Exercise objective:
In the material below, find each line with the string "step" and copy it.

::::

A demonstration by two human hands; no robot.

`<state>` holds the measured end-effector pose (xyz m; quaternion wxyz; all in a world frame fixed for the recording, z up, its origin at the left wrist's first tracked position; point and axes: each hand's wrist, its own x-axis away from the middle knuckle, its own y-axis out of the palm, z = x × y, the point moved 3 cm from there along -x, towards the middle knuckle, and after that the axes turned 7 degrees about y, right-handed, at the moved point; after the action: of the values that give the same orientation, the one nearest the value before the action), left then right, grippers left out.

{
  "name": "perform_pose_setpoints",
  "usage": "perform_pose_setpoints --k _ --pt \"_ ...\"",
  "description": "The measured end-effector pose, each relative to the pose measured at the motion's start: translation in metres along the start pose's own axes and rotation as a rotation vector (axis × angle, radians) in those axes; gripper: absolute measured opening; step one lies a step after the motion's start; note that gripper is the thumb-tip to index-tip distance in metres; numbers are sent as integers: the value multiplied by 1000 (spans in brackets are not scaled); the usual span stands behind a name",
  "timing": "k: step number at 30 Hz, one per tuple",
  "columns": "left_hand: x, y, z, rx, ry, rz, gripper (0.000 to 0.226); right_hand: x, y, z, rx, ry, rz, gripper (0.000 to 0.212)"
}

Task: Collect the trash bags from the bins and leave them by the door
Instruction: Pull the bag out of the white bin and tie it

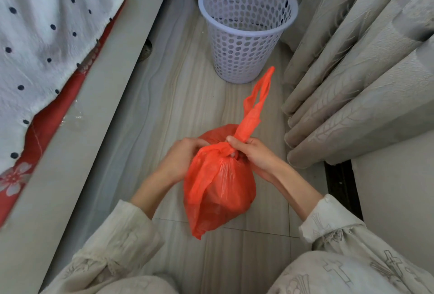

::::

Result of the exercise:
  "description": "The measured end-effector pose, each relative to the pose measured at the motion's start: translation in metres along the start pose's own axes and rotation as a rotation vector (axis × angle, radians) in those axes; gripper: absolute measured opening; step one lies a step after the motion's start; note that gripper is the thumb-tip to index-tip distance in metres; numbers are sent as integers: the value multiplied by 1000 (spans in brackets are not scaled); the usual span stands behind a name",
  "timing": "k: step number at 30 Hz, one per tuple",

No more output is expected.